[AIM OF THE EXERCISE]
Your answer should hold each line of the material that contains the word "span".

[SUPPLIED DATA]
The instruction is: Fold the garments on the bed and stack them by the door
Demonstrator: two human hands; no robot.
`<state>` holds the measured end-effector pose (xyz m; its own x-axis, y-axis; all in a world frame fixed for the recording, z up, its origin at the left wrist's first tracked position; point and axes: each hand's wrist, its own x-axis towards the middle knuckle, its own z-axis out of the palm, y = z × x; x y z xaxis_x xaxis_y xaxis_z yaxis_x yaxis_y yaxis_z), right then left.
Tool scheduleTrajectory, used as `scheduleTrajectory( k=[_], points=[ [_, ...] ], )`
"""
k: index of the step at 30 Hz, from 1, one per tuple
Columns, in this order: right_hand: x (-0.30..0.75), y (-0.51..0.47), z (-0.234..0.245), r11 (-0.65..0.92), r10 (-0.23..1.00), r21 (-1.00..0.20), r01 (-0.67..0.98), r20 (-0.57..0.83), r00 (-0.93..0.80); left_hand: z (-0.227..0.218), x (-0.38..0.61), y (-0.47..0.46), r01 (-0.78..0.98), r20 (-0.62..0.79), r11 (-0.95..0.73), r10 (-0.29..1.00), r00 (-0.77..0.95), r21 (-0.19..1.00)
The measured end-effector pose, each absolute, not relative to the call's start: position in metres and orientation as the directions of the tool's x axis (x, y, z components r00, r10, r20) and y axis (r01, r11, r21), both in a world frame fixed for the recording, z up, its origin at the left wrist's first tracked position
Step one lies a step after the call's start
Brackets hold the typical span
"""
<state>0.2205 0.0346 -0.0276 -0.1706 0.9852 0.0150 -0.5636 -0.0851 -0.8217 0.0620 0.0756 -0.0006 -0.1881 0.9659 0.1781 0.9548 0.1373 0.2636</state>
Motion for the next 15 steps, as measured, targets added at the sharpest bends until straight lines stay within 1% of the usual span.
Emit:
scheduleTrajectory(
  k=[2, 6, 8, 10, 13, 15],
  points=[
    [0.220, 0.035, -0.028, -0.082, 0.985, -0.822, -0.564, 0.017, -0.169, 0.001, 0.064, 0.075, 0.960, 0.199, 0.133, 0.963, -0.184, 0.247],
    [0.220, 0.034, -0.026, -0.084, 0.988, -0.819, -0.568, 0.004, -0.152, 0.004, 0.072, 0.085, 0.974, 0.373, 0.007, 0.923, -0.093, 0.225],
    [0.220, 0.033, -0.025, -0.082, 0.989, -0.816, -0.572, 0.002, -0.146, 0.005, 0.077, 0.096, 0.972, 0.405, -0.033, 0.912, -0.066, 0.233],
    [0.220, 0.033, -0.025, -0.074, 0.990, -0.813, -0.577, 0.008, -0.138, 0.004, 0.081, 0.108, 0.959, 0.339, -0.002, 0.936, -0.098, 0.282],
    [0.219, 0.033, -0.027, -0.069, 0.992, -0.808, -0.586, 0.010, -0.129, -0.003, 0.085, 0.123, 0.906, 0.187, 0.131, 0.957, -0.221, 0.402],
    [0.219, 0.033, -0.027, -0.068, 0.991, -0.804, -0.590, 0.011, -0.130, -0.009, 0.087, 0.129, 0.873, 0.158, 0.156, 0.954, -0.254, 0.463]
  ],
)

[REPLY TO THE EXERCISE]
Brackets hold the typical span
Motion for the next 15 steps, as measured, targets added at the sharpest bends until straight lines stay within 1% of the usual span.

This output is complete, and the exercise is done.